漫画「遙かなる赤い夕日」を読みました。
著者の森田拳次さんは、生後3ヶ月で旧満洲に渡り、引き上げ後、漫画家になった方です。
この本は、日帝時代の満洲での日本人の生活と、戦後満洲からの引き揚げの苦労を描いた作品です。
ご承知の通り、新作「奴奴奴」は、日帝時代の満洲の馬賊を描いた映画です。
舞台は同じでも、中心に描かれているのが対極に居る人物なのですから、自ずから、この漫画本の内容と映画の内容は全く異なるでしょうが、それでも、「奴奴奴」の予習になるかもしれないとの思いから、レビューにすることにしました。
「満洲國」とは
昭和7年(1932年)、日本の主導のもと、中国満蒙地域(現在の中国東北部)に建国された国。
当時、既に滅亡していた清朝最後の皇帝・愛新覚羅溥儀(あいしんかくら・ふぎ)が執政に迎えられた。
満洲國は公式には
五族協和の王道楽土を理念とし、
アメリカ合衆国をモデルとして建設され、アジアでの多民族共生の実験国家であるとされていた。

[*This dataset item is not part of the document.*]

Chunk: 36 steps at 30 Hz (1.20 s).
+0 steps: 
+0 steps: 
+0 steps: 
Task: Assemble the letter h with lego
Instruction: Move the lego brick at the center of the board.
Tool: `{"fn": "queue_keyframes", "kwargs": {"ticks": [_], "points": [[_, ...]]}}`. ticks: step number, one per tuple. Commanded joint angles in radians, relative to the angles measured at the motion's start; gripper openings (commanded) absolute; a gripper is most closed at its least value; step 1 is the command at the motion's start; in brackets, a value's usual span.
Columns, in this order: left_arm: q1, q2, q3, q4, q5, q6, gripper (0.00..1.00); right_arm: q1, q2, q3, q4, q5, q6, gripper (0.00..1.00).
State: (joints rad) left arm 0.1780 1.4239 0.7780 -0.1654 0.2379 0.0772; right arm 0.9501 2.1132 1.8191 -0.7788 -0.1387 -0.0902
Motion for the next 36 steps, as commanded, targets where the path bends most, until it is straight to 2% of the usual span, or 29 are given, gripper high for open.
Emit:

五族協和とは、満蒙漢日朝の五民族が協力し、平和な国造りを行うこと、王道楽土とは、西洋の「覇道」に対し、アジアの理想的な政治体制を「王道」とし、満洲國皇帝を中心に理想国家を建設することを意味している。
昭和20年(1945年)、日本の敗戦とともに、地上から消滅した幻の国家である。
「満洲國」建国の時代背景
日清戦争・日露戦争・第1次世界大戦において戦勝国となった日本は、蒙地域に権益を確保していたが、ソ連の南下と中国国内の民族意識の高まりにより、その権益が脅かされるようになった。
また、日本国内では、昭和4年(1929年)、米国ニューヨーク・ウォール街に端を発した「世界恐慌」の余波と、天候不順による農作物の不作のために、経済状態が危機的状況に陥り、対外膨張と軍国主義に傾斜せざるをえなくなっていた。
そこで、日本軍部は、満蒙地域の領有を図り、昭和6年(1931年)、当時満蒙地域に駐屯していた関東軍に「満州事変」を引き起こさせ、満洲國を、建国した。
日本からの満洲國入植者の生活
日本国内では、国策として「五族協和」「王道楽土」を御旗に新天地「満洲」への移民が奨励され、農家を中心に国内での生活が逼迫していた人々が満洲に続々と入植した。
しかし、新天地とはいえ、満蒙地域の気候は厳しく、匪族
(=馬賊)が出没するなど、治安も悪かったので、この地での開拓は困難を極めた。
それでも、日本人は、他の4族より優遇され、開墾するために与えられた土地も現地民から略奪したものが多かったという。
<注>下線部はこの漫画に記述があったのではなく、milkyの記憶や他のサイトの記述によるものです。